─── Source information ───
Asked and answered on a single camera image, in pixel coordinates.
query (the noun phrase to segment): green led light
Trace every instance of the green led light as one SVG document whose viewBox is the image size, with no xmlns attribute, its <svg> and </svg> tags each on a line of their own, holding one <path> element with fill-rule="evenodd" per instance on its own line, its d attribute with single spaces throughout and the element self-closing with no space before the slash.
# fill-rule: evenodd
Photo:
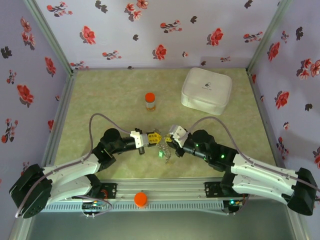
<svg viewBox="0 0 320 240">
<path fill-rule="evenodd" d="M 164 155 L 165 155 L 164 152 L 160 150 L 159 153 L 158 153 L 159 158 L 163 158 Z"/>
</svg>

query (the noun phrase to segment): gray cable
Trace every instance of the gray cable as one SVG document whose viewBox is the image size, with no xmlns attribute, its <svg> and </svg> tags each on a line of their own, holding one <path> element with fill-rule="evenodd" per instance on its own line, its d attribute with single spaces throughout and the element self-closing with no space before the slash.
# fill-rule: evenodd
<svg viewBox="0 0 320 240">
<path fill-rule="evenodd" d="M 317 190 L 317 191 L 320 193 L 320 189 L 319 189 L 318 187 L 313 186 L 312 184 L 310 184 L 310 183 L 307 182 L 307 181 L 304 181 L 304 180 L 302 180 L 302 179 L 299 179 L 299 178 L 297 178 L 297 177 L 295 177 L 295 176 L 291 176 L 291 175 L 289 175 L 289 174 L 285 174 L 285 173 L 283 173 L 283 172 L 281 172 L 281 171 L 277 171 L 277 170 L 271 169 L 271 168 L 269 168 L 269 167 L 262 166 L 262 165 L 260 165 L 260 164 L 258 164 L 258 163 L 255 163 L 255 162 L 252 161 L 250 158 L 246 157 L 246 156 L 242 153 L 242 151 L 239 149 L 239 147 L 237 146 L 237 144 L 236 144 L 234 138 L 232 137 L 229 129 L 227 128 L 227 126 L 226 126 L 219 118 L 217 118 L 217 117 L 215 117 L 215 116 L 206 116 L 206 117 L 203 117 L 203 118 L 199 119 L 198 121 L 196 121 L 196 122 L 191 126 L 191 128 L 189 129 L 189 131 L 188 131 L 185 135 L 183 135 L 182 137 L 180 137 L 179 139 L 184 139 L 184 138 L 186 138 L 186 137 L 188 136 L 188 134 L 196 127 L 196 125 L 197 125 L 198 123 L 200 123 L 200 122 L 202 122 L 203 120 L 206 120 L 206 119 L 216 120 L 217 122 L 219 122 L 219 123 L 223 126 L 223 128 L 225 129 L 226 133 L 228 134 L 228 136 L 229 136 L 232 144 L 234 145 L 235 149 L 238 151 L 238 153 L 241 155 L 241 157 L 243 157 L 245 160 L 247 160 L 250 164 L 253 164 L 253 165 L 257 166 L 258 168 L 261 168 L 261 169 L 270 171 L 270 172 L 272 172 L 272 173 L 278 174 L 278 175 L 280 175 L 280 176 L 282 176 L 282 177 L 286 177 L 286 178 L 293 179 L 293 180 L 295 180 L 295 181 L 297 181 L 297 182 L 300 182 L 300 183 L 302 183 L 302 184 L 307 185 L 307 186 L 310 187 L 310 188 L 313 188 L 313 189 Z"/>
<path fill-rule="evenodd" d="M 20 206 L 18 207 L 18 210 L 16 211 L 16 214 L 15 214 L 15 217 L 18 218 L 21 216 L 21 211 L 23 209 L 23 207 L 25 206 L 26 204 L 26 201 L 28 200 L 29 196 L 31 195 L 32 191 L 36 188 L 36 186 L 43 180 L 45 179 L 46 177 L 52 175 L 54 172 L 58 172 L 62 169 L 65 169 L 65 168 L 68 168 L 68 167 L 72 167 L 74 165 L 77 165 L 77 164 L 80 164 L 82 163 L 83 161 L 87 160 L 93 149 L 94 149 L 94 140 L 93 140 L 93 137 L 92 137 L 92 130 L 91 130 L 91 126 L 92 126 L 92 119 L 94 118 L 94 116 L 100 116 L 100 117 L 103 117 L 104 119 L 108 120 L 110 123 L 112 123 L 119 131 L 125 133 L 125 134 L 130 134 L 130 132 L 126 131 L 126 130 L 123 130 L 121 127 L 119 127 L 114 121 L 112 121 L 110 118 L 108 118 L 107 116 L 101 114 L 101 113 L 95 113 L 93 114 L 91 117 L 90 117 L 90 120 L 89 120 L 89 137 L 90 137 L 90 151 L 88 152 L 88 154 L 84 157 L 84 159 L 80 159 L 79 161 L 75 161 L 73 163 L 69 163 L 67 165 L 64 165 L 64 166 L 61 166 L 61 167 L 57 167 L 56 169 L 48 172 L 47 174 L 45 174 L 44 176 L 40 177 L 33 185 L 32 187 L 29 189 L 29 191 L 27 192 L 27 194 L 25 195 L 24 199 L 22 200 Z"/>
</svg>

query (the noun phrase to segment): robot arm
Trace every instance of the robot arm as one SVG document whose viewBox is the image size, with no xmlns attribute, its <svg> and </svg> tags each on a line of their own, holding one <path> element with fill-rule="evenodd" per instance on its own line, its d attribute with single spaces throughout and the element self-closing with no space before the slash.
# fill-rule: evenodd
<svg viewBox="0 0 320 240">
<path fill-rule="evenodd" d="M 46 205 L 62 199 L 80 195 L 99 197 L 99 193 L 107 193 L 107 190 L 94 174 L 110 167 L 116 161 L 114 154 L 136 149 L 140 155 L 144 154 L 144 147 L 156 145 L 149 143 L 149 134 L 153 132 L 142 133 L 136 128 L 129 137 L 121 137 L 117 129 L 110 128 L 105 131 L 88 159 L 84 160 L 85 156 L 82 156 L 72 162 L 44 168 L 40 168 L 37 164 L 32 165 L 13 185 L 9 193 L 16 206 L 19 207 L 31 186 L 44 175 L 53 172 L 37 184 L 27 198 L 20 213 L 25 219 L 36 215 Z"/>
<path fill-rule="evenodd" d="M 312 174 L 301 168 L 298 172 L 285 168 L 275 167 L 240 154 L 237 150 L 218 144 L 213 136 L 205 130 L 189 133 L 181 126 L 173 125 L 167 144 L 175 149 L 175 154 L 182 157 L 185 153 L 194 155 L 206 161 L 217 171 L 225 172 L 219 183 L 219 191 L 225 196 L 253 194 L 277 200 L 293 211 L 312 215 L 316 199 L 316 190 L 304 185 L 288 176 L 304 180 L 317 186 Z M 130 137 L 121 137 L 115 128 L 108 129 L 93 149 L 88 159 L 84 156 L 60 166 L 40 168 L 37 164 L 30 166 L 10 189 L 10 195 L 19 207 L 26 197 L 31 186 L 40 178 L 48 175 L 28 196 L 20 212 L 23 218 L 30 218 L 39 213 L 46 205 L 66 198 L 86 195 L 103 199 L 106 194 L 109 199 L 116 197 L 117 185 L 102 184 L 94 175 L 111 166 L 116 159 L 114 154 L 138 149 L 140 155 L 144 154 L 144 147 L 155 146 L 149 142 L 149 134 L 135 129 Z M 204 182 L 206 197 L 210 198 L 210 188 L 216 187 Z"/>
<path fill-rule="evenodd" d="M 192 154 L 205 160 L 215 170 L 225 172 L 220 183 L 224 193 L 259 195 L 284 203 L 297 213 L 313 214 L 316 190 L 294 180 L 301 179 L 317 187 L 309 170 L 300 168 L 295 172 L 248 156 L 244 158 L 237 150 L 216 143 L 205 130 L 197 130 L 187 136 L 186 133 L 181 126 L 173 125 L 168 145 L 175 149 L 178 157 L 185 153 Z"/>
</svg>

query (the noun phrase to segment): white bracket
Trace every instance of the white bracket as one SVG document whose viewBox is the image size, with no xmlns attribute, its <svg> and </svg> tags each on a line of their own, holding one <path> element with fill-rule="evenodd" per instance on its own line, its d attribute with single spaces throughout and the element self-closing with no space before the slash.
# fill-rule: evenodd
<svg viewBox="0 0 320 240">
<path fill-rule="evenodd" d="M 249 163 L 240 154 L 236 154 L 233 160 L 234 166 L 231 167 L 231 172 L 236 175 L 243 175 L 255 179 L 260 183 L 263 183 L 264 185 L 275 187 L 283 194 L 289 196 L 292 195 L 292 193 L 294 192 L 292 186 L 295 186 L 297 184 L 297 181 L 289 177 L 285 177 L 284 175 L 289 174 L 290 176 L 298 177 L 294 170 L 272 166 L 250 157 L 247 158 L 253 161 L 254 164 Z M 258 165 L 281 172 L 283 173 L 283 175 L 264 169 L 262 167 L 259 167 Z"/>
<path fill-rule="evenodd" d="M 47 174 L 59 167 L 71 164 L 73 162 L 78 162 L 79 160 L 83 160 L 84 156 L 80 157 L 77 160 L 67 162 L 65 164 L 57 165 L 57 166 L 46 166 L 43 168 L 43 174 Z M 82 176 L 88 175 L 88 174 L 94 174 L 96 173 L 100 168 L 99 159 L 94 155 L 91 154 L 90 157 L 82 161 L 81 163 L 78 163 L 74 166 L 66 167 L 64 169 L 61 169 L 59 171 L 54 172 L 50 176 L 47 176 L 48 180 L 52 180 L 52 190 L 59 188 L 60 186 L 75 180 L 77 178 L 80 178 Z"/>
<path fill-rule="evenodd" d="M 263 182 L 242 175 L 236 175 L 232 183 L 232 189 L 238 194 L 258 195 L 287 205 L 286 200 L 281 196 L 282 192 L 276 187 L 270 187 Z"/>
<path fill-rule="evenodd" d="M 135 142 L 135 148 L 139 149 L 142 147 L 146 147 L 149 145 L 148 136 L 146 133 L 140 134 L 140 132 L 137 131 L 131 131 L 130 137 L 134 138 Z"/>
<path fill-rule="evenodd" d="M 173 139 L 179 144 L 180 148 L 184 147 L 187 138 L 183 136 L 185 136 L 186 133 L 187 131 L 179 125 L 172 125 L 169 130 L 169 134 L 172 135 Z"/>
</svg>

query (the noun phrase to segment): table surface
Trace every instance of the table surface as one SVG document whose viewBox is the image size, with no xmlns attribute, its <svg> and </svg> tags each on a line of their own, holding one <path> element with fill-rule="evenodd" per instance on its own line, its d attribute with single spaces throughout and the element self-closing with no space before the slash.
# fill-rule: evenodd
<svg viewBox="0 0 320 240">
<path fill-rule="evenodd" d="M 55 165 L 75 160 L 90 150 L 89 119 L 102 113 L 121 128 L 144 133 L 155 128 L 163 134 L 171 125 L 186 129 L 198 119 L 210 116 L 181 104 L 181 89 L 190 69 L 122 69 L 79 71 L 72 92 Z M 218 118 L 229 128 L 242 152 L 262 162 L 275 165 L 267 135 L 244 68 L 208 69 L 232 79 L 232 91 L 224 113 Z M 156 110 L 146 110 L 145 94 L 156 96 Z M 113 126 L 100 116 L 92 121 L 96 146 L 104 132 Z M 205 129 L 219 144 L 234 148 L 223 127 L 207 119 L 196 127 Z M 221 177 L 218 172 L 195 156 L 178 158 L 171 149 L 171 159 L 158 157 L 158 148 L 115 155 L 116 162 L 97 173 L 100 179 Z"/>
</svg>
───
Required action:
When a line in the records above holds "surface", that line is to be reported.

Completed task:
query (the noun phrase to segment): table surface
Trace every instance of the table surface as one SVG document whose viewBox is the image size, with no xmlns attribute, its <svg> and </svg> tags each on a line of their own, holding one <path> element with fill-rule="evenodd" per instance on its own line, its d attribute with single spaces throughout and the element self-closing with no space before the slash.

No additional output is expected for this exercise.